Roberts: Veteran homelessness affects the whole family

Twenty-three years ago, I started as the leader of a small homeless agency in West Los Angeles. Back then we used to be a 90-days program – within that small span of time, we would help someone who was homeless get a job, save money, move into an apartment and get back on their feet.

Back then, people who became homeless were just down on their luck.

Back then, our staff were peer counselors. Many, if not most, were high school educated. There wasn’t a need for clinicians with advanced degrees. A good heart-to-heart talk was enough. Boy, were they good at relating to people, and inspiring them to change and improve their lives. We called it “a hand up, not a hand out.”

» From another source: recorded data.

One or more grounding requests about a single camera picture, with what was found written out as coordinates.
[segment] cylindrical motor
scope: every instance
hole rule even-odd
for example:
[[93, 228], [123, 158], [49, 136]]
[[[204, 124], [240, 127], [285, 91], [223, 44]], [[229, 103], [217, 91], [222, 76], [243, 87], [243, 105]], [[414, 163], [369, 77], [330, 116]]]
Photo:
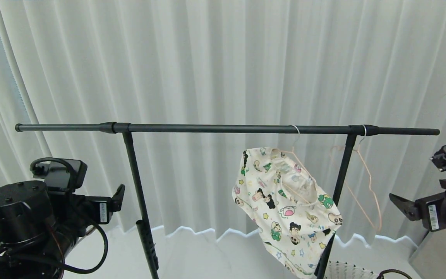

Today, homelessness is so different. It consists of people living on the streets for a long time, struggling with substance abuse, serious mental health issues, or physical and other disabilities. Today, a “hand up” is not enough. We have to surround people with clinical support and professionals who can diagnose and treat. Not simply inspire.

One of the most difficult parts of my tenure here at PATH is seeing the rise in veterans living on our streets. During the month of November when veterans are highlighted on Veterans Day, I am always reminded of the people who fought for our country who are now living without a home.

It has been difficult, not simply because veteran homelessness is a moral failure for our country, but because caring for veterans is a deeply personal issue for my family and I. The failure of caring for our veterans does not just affect a veteran, but it affects the whole family.

Like my family.

My father was in the Army infantry during World War II. I remember when my siblings and I were young, he never talked about his battlefield experience. He was a very outgoing, talkative, social man. He would joke with waitresses and ask how sales clerks were doing. He talked with strangers like they were his close friends. So his silence on his war-days was peculiar.

I could never figure out his silence to the war until I became an adult running PATH.

As we know, for many young soldiers drafted into combat — some still in their teens — the sights, sounds and smells of organized death were overwhelmingly traumatic. They came home as different people, struggling with demonic memories.

Today, the scientific term is Post Traumatic Stress Disorder (PTSD), an official diagnosis that became recognized in the late 1970s and early 1980s. Before then, there was no name. But for my dad, the ghosts of war did not disappear after his tour of duty in Europe and a flight home on a DC-3 propeller plane. The images of death did not dissipate simply because there was no scientific name for them.

Although my father earned a doctorate degree and became a professor of physics, and even worked on top-secret military projects while he was teaching, I saw how those phantoms of death haunted him until the day he passed away in a veterans retirement home in San Diego.

When I was a child, I would sometimes see him stare out into the sky, like he was transporting himself into a world gone by. He would tell me he was thinking about some physics equation. But I think he was fighting memories of war.

I know our PATH clinicians see that same faraway look when they are working with veterans who are homeless. That stare into the abyss.

It is incredibly hard to keep a job, maintain a healthy marriage or regularly pay rent, when the struggle to maintain a housed lifestyle also consists of battling flashbacks of controlled killing.

My father also struggled with numerous marriages, addictions and keeping a stable life. He never became homeless, but his internal struggles affected the people who were close to him.

The community-based organizations that are helping people who are homeless, including veterans, are the moral threads of a society that is so broken it allows our former warriors to live like animals on our streets.

I try to remind our frontline staff that they are not only working with one individual, but may well be transforming a whole family that is relationally connected to that individual.

Like my family.

San José Spotlight columnist Joel John Roberts is the CEO of PATH, a statewide homeless services and housing development agency that provides services and housing in San José. Joel is also a Board member of Silicon Valley’s Destination: Home. His columns appear every fourth Monday of the month.